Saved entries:
•••••

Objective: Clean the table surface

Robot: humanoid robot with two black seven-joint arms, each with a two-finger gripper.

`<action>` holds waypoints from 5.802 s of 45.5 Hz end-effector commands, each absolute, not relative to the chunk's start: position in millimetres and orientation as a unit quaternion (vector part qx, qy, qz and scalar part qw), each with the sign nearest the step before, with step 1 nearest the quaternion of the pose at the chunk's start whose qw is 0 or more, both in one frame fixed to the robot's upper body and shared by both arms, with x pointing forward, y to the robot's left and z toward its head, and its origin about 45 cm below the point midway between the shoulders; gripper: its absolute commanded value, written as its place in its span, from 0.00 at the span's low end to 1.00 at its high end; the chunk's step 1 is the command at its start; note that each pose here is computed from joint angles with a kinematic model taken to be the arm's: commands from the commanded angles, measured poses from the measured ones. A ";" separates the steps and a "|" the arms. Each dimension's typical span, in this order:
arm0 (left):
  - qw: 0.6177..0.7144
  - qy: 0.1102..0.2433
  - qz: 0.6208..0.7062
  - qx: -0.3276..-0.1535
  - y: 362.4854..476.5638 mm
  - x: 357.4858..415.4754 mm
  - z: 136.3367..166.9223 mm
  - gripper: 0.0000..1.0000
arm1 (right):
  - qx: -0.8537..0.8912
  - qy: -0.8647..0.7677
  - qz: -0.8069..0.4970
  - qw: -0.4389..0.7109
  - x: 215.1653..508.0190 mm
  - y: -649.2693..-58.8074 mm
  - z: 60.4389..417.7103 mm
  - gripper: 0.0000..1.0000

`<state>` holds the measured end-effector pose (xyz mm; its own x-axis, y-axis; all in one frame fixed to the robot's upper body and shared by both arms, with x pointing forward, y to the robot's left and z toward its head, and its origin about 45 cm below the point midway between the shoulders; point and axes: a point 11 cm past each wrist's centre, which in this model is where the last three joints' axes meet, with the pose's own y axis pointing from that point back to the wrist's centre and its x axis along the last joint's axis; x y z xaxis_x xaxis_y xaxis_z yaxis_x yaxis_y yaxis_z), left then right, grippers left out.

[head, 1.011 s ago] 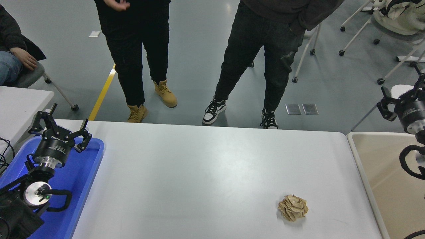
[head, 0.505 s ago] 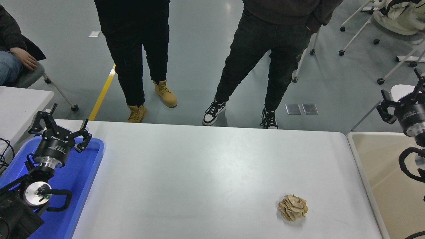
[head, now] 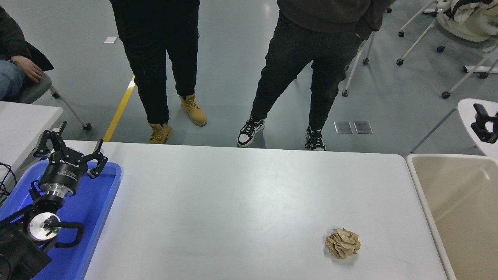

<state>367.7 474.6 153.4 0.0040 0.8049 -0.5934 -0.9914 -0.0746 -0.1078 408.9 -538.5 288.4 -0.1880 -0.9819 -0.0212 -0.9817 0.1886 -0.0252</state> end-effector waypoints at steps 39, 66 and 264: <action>0.657 0.176 0.683 -0.265 474.6 367.7 153.4 1.00 | -0.747 0.296 -0.241 -0.544 447.9 -417.7 285.5 0.99; 0.657 0.176 0.683 -0.265 474.6 367.7 153.4 1.00 | -0.740 -0.025 -0.335 -0.583 408.1 -287.4 225.7 0.99; 0.657 0.176 0.683 -0.265 474.6 367.7 153.4 1.00 | -0.754 -0.080 -0.352 -0.549 384.8 -303.6 226.8 0.00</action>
<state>367.7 474.7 153.4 0.0039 0.8049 -0.5934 -0.9914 -0.0747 -0.1079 387.8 -286.1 196.6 0.7019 0.6130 0.3628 -0.2111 -0.3074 0.9279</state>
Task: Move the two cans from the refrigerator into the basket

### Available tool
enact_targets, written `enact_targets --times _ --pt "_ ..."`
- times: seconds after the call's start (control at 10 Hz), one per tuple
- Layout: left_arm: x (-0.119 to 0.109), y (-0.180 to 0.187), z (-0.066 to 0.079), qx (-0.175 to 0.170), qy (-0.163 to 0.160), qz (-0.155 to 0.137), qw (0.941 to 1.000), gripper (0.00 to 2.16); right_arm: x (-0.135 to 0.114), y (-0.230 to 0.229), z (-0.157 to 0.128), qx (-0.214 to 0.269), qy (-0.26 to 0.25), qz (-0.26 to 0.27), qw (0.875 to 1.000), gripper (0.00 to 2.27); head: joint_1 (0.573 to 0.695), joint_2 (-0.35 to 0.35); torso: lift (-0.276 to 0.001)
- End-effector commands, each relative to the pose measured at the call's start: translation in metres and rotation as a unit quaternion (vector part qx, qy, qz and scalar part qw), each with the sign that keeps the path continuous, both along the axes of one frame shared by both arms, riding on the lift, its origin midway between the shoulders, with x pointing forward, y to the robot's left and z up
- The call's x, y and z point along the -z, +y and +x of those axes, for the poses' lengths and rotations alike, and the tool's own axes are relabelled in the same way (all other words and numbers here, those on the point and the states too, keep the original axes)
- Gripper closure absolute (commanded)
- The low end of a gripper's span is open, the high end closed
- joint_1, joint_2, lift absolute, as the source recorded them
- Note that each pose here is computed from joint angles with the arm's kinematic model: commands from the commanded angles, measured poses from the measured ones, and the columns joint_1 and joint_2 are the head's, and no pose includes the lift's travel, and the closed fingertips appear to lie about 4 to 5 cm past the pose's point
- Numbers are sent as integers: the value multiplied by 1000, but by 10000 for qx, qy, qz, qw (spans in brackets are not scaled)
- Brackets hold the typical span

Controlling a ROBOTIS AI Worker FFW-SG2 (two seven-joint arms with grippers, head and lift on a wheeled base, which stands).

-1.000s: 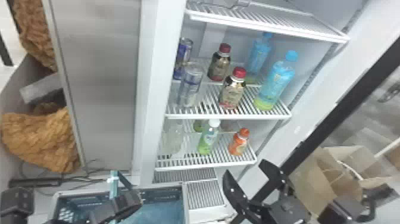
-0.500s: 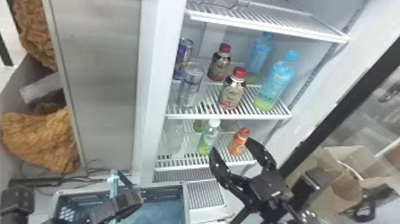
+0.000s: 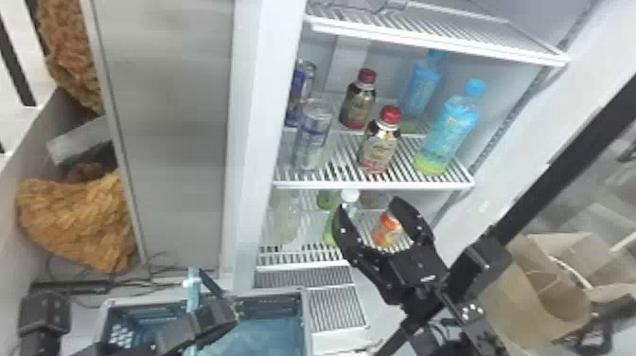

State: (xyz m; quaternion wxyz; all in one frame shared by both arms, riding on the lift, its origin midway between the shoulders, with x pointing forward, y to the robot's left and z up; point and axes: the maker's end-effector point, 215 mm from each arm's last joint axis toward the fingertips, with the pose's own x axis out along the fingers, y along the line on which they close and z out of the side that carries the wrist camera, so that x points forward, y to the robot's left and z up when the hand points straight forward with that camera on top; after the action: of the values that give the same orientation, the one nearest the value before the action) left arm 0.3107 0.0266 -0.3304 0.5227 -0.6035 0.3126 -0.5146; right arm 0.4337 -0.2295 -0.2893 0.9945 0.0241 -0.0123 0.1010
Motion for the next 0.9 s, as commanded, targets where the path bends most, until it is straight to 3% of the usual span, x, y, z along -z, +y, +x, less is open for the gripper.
enact_targets --times 0.0,0.8 --pt "-1 -1 1 4 -16 -1 10000 1191 -4 -2 14 49 -116 44 9999 117 695 -306 -31" --pt "3 -1 -3 15 42 5 10000 1191 -13 17 78 34 -336 177 9993 113 695 -259 -31"
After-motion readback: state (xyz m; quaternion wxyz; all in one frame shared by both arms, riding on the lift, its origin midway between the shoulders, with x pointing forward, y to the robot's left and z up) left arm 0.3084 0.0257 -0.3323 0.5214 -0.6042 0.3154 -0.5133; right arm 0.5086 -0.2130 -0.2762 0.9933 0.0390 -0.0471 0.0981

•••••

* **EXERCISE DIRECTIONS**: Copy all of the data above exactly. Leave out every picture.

* **RESULT OF THIS TASK**:
Objective: Clean the table surface

Robot: humanoid robot with two black seven-joint arms, each with a two-finger gripper.

`<action>` holds waypoints from 5.802 s of 45.5 Hz end-effector commands, each absolute, not relative to the chunk's start: position in millimetres and orientation as a unit quaternion (vector part qx, qy, qz and scalar part qw), each with the sign nearest the step before, with step 1 nearest the quaternion of the pose at the chunk's start whose qw is 0 or more, both in one frame fixed to the robot's upper body and shared by both arms, with x pointing forward, y to the robot's left and z toward its head, and its origin about 45 cm below the point midway between the shoulders; gripper: its absolute commanded value, written as its place in its span, from 0.00 at the span's low end to 1.00 at its high end; the chunk's step 1 is the command at its start; note that each pose here is computed from joint angles with a kinematic model taken to be the arm's: commands from the commanded angles, measured poses from the measured ones. A ";" separates the steps and a "|" the arms. Each dimension's typical span, in this order:
arm0 (left):
  - qw: 0.6177..0.7144
  - qy: 0.1102..0.2433
  - qz: 0.6208..0.7062
  - qx: -0.3276..-0.1535
  - y: 362.4854..476.5638 mm
  - x: 357.4858..415.4754 mm
  - z: 136.3367..166.9223 mm
  - gripper: 0.0000..1.0000
arm1 (right):
  - qx: -0.8537..0.8912
  - qy: -0.8647..0.7677
  - qz: -0.8069..0.4970
  - qw: -0.4389..0.7109
  - x: 215.1653..508.0190 mm
  - y: -649.2693..-58.8074 mm
  - z: 60.4389..417.7103 mm
  - gripper: 0.0000..1.0000

`<state>` holds the measured end-effector pose (xyz mm; its own x-axis, y-axis; all in one frame fixed to the robot's upper body and shared by both arms, with x pointing forward, y to the robot's left and z toward its head, and its origin about 45 cm below the point midway between the shoulders; point and axes: a point 11 cm past each wrist's centre, which in this model is where the last three joints' axes meet, with the pose's own y axis pointing from that point back to the wrist's centre and its x axis along the last joint's axis; x y z xaxis_x xaxis_y xaxis_z yaxis_x yaxis_y yaxis_z), left then right, grippers left out.

[head, 1.011 s ago] 
[head, 0.505 s ago] 
[head, now] 

<state>367.7 474.6 153.4 0.0040 0.8049 -0.5934 -0.9914 -0.0746 -0.1078 408.9 -538.5 288.4 -0.1880 -0.9819 -0.0212 -0.9817 0.1886 -0.0252</state> end-effector waypoints at steps 39, 66 and 264: <action>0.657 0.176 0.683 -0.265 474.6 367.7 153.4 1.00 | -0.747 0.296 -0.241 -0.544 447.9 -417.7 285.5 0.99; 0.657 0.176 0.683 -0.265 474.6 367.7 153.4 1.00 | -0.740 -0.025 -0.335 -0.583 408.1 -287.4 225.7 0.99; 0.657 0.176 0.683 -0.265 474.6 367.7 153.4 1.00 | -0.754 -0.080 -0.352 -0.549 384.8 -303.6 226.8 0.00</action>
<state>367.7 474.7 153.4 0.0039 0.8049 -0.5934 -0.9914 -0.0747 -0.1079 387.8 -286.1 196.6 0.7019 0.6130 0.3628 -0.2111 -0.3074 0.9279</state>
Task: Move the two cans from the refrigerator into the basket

### Available tool
enact_targets, written `enact_targets --times _ --pt "_ ..."`
- times: seconds after the call's start (control at 10 Hz), one per tuple
- Layout: left_arm: x (-0.119 to 0.109), y (-0.180 to 0.187), z (-0.066 to 0.079), qx (-0.175 to 0.170), qy (-0.163 to 0.160), qz (-0.155 to 0.137), qw (0.941 to 1.000), gripper (0.00 to 2.16); right_arm: x (-0.135 to 0.114), y (-0.230 to 0.229), z (-0.157 to 0.128), qx (-0.214 to 0.269), qy (-0.26 to 0.25), qz (-0.26 to 0.27), qw (0.875 to 1.000), gripper (0.00 to 2.27); head: joint_1 (0.573 to 0.695), joint_2 (-0.35 to 0.35); torso: lift (-0.276 to 0.001)
- End-effector commands, each relative to the pose measured at the call's start: translation in metres and rotation as a unit quaternion (vector part qx, qy, qz and scalar part qw), each with the sign that keeps the path continuous, both along the axes of one frame shared by both arms, riding on the lift, its origin midway between the shoulders, with x pointing forward, y to the robot's left and z up
- The call's x, y and z point along the -z, +y and +x of those axes, for the poses' lengths and rotations alike, and the tool's own axes are relabelled in the same way (all other words and numbers here, those on the point and the states too, keep the original axes)
- Gripper closure absolute (commanded)
- The low end of a gripper's span is open, the high end closed
- joint_1, joint_2, lift absolute, as the source recorded them
- Note that each pose here is computed from joint angles with the arm's kinematic model: commands from the commanded angles, measured poses from the measured ones, and the columns joint_1 and joint_2 are the head's, and no pose includes the lift's travel, and the closed fingertips appear to lie about 4 to 5 cm past the pose's point
- Numbers are sent as integers: the value multiplied by 1000, but by 10000 for qx, qy, qz, qw (spans in brackets are not scaled)
- Brackets hold the typical span

Controlling a ROBOTIS AI Worker FFW-SG2 (two seven-joint arms with grippers, head and lift on a wheeled base, which stands).

-1.000s: 
-0.500s: 
+0.000s: 

State: (xyz m; quaternion wxyz; all in one frame shared by both arms, riding on the lift, its origin midway between the shoulders, with x pointing forward, y to the robot's left and z up; point and axes: the maker's end-effector point, 215 mm from each arm's last joint axis toward the fingertips, with the pose's own x axis out along the fingers, y along the line on which they close and z out of the side that carries the wrist camera, so that x points forward, y to the robot's left and z up when the hand points straight forward with that camera on top; after the action: of the values that give the same orientation, the one nearest the value before the action) left arm 0.3107 0.0266 -0.3304 0.5227 -0.6035 0.3126 -0.5146; right arm 0.4337 -0.2295 -0.2893 0.9945 0.0241 -0.0123 0.1010
Motion for the next 0.9 s, as commanded, targets where the path bends most, until it is straight to 3% of the usual span, x, y, z along -z, +y, +x, less is open for the gripper.
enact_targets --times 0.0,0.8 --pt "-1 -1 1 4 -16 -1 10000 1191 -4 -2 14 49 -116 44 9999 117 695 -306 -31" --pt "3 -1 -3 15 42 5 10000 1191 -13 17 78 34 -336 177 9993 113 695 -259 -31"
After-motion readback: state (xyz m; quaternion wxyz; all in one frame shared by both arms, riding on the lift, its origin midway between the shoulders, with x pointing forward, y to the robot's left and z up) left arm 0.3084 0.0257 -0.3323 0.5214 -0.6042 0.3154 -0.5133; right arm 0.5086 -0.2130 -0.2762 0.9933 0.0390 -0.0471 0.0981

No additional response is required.